When a friend confesses that they have strong feelings of depression or that they’ve been diagnosed with anxiety, it can come as a surprise. If they open up to you about how they feel, you might feel confused and not know what you’re supposed to do. Before giving up on your desire to help, remember the following steps when dealing with your loved one’s depression:
There Are Physical Causes
Sometimes, a peak in emotional distress can be caused by forces that are clearly external. It takes a long time to truly see and develop an awareness of the symptoms of depression. However, you don’t have to wait for those to pop up before making a move to help someone you love. If they have a problem with their body, help them with their accountability diets and workouts. If they feel ugly and you know the reason is skin-deep, get them skin rash treatment at a nearby clinic in Provo. Your friend doesn’t have to suffer in helpless silence. You’re there to take them to the next step of recovery.

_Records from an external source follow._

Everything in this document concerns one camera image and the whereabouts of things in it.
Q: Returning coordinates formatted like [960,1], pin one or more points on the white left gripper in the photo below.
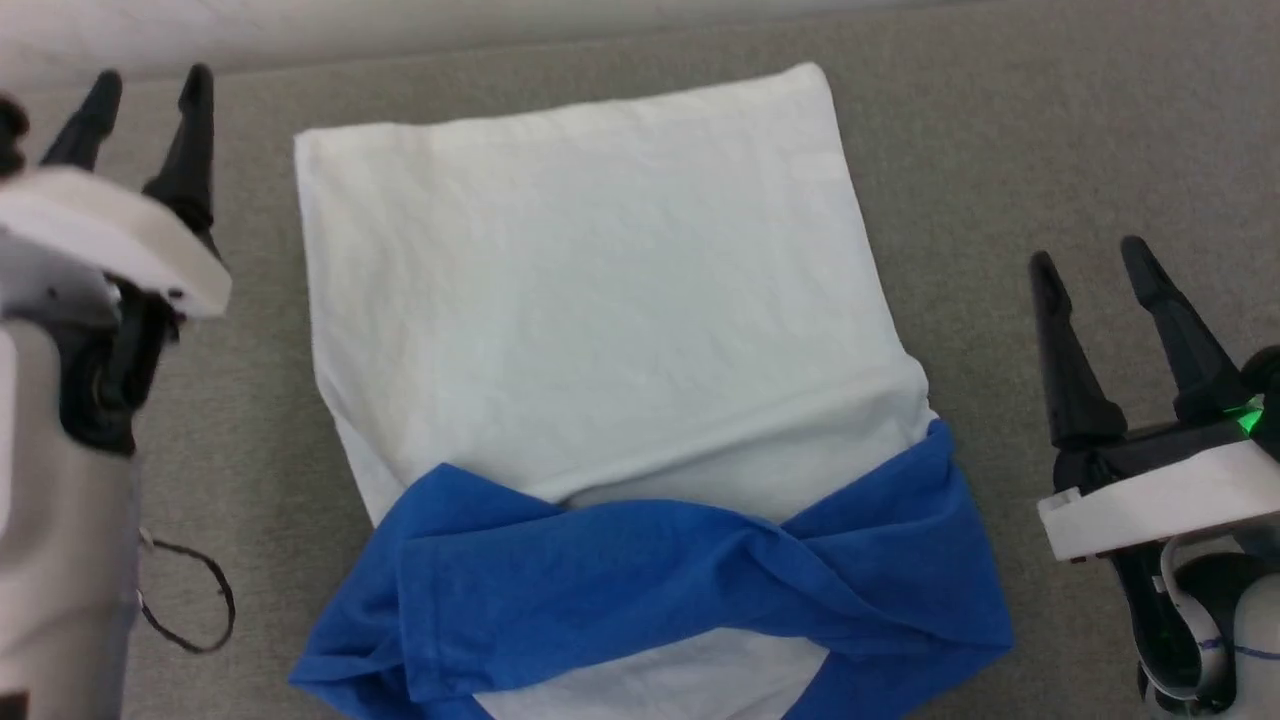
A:
[110,235]

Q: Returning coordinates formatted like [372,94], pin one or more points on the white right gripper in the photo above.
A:
[1170,500]

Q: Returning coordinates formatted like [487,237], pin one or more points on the blue and white t-shirt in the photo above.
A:
[600,300]

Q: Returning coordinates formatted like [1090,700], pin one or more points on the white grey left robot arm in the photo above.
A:
[60,520]

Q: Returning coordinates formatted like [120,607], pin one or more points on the grey fabric sofa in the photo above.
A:
[1000,150]

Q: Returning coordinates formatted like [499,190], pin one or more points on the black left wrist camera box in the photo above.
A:
[10,135]

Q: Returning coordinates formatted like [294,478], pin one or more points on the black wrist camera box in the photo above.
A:
[1265,395]
[10,135]

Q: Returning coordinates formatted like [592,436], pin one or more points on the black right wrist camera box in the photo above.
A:
[1265,395]

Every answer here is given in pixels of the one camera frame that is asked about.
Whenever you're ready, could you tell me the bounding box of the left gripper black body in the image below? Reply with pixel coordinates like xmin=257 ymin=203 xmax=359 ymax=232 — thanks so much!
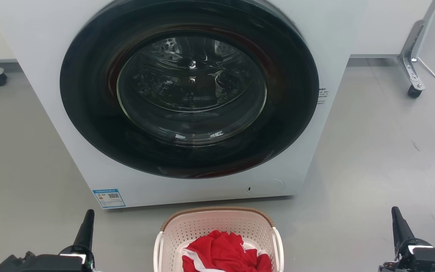
xmin=32 ymin=245 xmax=96 ymax=272

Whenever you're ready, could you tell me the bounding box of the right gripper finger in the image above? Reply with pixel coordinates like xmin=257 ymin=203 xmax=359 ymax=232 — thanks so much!
xmin=391 ymin=206 xmax=416 ymax=254

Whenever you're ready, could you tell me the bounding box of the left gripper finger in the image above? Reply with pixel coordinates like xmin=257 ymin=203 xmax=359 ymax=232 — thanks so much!
xmin=73 ymin=209 xmax=95 ymax=249

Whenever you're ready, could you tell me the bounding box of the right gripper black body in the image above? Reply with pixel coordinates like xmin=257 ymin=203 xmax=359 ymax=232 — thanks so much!
xmin=378 ymin=238 xmax=435 ymax=272

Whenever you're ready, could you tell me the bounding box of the white perforated laundry basket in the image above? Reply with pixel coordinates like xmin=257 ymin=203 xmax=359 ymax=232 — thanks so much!
xmin=153 ymin=206 xmax=285 ymax=272

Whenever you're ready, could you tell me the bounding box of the blue energy label sticker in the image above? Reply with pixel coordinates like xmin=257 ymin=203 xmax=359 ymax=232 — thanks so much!
xmin=93 ymin=189 xmax=126 ymax=209

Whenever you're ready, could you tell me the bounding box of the round black washing machine door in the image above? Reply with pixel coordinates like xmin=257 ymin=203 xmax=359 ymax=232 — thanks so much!
xmin=59 ymin=0 xmax=320 ymax=179

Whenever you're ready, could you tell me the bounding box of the red and white garment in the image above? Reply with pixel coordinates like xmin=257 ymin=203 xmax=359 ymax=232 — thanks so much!
xmin=182 ymin=230 xmax=273 ymax=272

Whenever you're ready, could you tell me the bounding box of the round white filter cover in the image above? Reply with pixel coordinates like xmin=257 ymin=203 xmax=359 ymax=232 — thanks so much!
xmin=246 ymin=179 xmax=285 ymax=196

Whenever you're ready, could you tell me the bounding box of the white front-load washing machine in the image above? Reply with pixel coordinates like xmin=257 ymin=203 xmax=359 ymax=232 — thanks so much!
xmin=0 ymin=0 xmax=369 ymax=209

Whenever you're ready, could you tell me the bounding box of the metal stand leg with caster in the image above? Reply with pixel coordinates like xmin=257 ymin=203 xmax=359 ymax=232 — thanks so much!
xmin=398 ymin=0 xmax=435 ymax=99

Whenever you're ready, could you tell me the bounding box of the left gripper black camera box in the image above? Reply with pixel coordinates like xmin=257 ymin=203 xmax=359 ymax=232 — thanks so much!
xmin=0 ymin=251 xmax=36 ymax=272

There Are Unseen Illnesses
Some disabilities are invisible, such as severe anxieties, PTSD, mania, and phobias. While they exhibit certain physical symptoms, people who live with them look like they’re perfectly healthy. Just because you can’t see that something is wrong doesn’t mean that nothing is wrong. Have they stopped communicating with you? Are they neglecting their hygiene? Do they skip meals? What seems like ordinary signs of stress can be a sign of growing problems.
It’s Not Imaginary
Have you ever encountered someone who dismissed everything with a wave of a hand? Did you ever grow up feeling unsupported by friends and family even if you were feeling unhappy and upset? Did you ever get told that your problems weren’t big enough to worry about? People who are living with mental illness don’t like it as much as you do. It creates and perpetuates ignorance when another human being suffers and no one takes them seriously. There are many ways to encourage someone without being disingenuous. Tell them that you believe them, share the moment in silence, and take a moment to thank them for still being here.
You Can Stay Silent
You aren’t expected to be the psychotherapist to solve their problems. You can be honest with them and say that you don’t know how to help them fix their lives. What you can do is be present when you can and listen to them talk. Some people just need to get it out of their system and hear their own thoughts said verbally. This will help them reconsider their stance in life and encourage them to take better steps in self-care. Hugs are free, and you can give as many literal and figurative ones in these quiet moments.
Healing takes time, and no one can truly do it by themselves. Be the friend that they need and spend a few minutes talking to them online or even just asking how they are in person. You don’t need to be the expert in their illness. You simply need to be there.